Kerry did own up to making mistakes in the early 70s, with his statements about the UN controlling US troops, and his attacks on the actions of US troops in Vietnam. He said he was young, angry, and said stupid things, and that as a Senator, he's never said, thought, or voted along those lines. As far as I am concerned, that ends the issue. But many people have much longer memories than I do, and hold grudges ... or are just looking for an excuse to beat up on Kerry.

He also came out in favor of Israeli actions against Hamas, moreso than Bush has. Bush basically says, Israeli policy is their own business, where Kerry said he supports the rights of the Israelis to defend themselves from terrorists like Hamas. I suppose, as a Senator, he has that luxury moreso than Bush does; it will be interesting to see if Kerry can grab the pro-Israeli, anti-Palestinian-terrorist, vote. I doubt it -- especially since Kerry even said he supported Bush's policies in regard to Israel, giving back settlement land, etc. -- but at least Kerry won't lose any ground there.

Now, Kerry is right when he says Bush is distorting his record -- I am not going to go over that $87b vote yet again, except to say Kerry is not answering the question well -- but he makes it sound like he hasn't distorted Bush's record. He tries to take the moral high ground, as though his side is shiny and pristine and the other has a bag full of dirty tricks. He's been distorting Bush's record since last fall, and he even when he's not, Media Fund or MoveOn is. Both sides do it. Get over it. I am not saying he shouldn't respond -- he should -- but to whine about it as though he is the victim is annoying and tiring.

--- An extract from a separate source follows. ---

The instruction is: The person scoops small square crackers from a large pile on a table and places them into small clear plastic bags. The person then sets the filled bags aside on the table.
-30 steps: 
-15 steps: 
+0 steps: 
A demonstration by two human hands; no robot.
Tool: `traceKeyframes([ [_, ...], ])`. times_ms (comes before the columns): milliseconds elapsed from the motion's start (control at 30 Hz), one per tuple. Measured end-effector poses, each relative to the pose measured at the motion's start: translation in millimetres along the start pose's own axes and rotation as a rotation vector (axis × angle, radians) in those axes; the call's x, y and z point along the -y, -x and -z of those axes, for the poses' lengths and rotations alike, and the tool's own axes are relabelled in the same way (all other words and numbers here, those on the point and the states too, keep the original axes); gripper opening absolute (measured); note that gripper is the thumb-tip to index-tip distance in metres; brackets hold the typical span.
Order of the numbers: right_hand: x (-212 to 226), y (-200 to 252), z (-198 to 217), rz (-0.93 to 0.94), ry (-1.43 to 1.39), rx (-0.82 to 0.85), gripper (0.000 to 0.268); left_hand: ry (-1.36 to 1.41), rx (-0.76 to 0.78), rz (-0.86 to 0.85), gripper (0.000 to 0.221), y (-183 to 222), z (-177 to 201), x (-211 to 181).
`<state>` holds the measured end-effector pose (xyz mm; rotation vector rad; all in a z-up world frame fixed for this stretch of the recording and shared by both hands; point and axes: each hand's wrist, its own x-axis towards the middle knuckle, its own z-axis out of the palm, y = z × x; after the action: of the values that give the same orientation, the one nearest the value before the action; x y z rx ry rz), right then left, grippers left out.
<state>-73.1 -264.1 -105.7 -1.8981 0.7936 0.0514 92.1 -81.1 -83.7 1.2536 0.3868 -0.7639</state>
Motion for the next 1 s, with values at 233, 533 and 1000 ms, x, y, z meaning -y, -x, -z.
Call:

One of Kerry's distortions -- said many times by him and other members of his party -- is that Bush's budget is deceptive because it relies on revenue generated by growth from tax cuts. But Kerry's budget promise -- to cut the deficit in half -- relies on the exact same thing. He dismisses this criticism with (essentially), "well, my policies will result in growth, and his won't!" Even if that were a reasonable response, it would be uninteresting, because it is merely predictive, and the whole point is therefore whether you believe Bush will create growth, or Kerry will, not whether one is being deceptive (similarly to his criticism over international support in Iraq).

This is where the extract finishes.